*** EXTRACTED RECORDS ***
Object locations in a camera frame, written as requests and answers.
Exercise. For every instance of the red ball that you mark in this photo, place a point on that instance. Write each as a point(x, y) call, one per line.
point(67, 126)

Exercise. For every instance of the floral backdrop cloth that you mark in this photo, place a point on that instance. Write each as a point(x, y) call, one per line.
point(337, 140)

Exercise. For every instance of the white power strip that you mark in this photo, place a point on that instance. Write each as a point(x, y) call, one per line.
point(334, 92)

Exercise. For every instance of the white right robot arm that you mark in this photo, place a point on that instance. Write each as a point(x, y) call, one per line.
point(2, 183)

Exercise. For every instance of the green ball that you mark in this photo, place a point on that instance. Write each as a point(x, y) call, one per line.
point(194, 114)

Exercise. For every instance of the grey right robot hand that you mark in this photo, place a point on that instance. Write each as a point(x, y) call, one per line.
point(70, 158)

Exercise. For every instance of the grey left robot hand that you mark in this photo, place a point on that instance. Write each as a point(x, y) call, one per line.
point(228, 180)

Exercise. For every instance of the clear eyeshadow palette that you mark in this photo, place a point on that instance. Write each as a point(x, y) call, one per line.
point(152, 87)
*** End of EXTRACTED RECORDS ***
:: PROBLEM ::
Once you have read the records, output each one exactly as written.

:: RESPONSE FOR THIS EXERCISE ::
Object locations in a camera frame, written as requests and answers.
Exercise. For every instance of the red ball that you mark in this photo, place a point on that instance. Write each as a point(x, y) call, one per line.
point(67, 126)

Exercise. For every instance of the floral backdrop cloth that you mark in this photo, place a point on that instance. Write each as a point(x, y) call, one per line.
point(337, 140)

Exercise. For every instance of the white power strip that you mark in this photo, place a point on that instance. Write each as a point(x, y) call, one per line.
point(334, 92)

Exercise. For every instance of the white right robot arm that you mark in this photo, place a point on that instance. Write each as a point(x, y) call, one per line.
point(2, 183)

Exercise. For every instance of the green ball that you mark in this photo, place a point on that instance. Write each as a point(x, y) call, one per line.
point(194, 114)

Exercise. For every instance of the grey right robot hand that you mark in this photo, place a point on that instance. Write each as a point(x, y) call, one per line.
point(70, 158)

Exercise. For every instance of the grey left robot hand that you mark in this photo, place a point on that instance. Write each as a point(x, y) call, one per line.
point(228, 180)

Exercise. For every instance of the clear eyeshadow palette that you mark in this photo, place a point on that instance. Write each as a point(x, y) call, one per line.
point(152, 87)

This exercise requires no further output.